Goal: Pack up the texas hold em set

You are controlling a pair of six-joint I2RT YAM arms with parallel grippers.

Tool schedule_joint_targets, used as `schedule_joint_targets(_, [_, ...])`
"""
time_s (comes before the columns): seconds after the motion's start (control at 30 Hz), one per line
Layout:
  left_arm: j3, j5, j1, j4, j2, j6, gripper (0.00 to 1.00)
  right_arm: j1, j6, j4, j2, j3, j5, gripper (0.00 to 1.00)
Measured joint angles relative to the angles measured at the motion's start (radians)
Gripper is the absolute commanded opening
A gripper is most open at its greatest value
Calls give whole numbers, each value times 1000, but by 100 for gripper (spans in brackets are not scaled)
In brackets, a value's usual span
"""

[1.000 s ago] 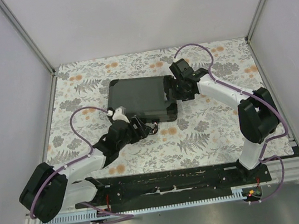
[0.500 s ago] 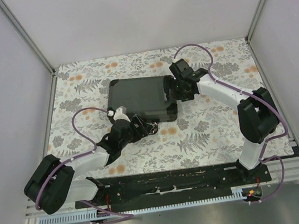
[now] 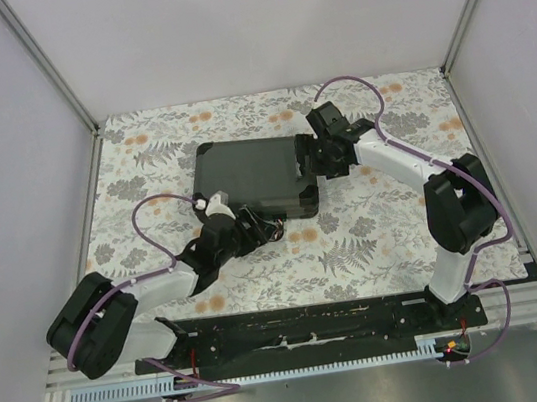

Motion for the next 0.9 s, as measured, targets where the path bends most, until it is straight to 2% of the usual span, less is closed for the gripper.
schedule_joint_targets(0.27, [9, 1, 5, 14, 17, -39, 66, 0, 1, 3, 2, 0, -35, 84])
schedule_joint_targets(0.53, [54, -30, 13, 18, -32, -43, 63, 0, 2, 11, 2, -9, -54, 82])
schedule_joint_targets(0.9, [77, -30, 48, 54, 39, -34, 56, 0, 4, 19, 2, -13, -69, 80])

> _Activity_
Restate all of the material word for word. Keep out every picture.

> _Answer space_
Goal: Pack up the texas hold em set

You are controlling a pair of six-joint I2RT YAM arms with parallel grippers.

Tool schedule_joint_targets, used as `schedule_joint_targets(_, [_, ...])`
"""
time_s (comes before the columns): seconds after the motion's start (control at 30 Hz), one per line
Layout:
  left_arm: j3, j5, j1, j4, j2, j6, gripper (0.00 to 1.00)
  right_arm: j1, j6, j4, j2, j3, j5, gripper (0.00 to 1.00)
Measured joint angles relative to the angles measured at the motion's start (radians)
Gripper is the absolute commanded opening
A gripper is most open at its greatest value
Calls give whole numbers, each value times 1000, but by 100 for gripper (spans in brackets are not scaled)
In brackets, a value's usual span
"""

[1.000 s ago] 
[0.500 s ago] 
[now] 

Motion for the next 0.9 s, as measured, targets where the path bends most, until it is straight to 2% of the usual span, less is closed for the gripper.
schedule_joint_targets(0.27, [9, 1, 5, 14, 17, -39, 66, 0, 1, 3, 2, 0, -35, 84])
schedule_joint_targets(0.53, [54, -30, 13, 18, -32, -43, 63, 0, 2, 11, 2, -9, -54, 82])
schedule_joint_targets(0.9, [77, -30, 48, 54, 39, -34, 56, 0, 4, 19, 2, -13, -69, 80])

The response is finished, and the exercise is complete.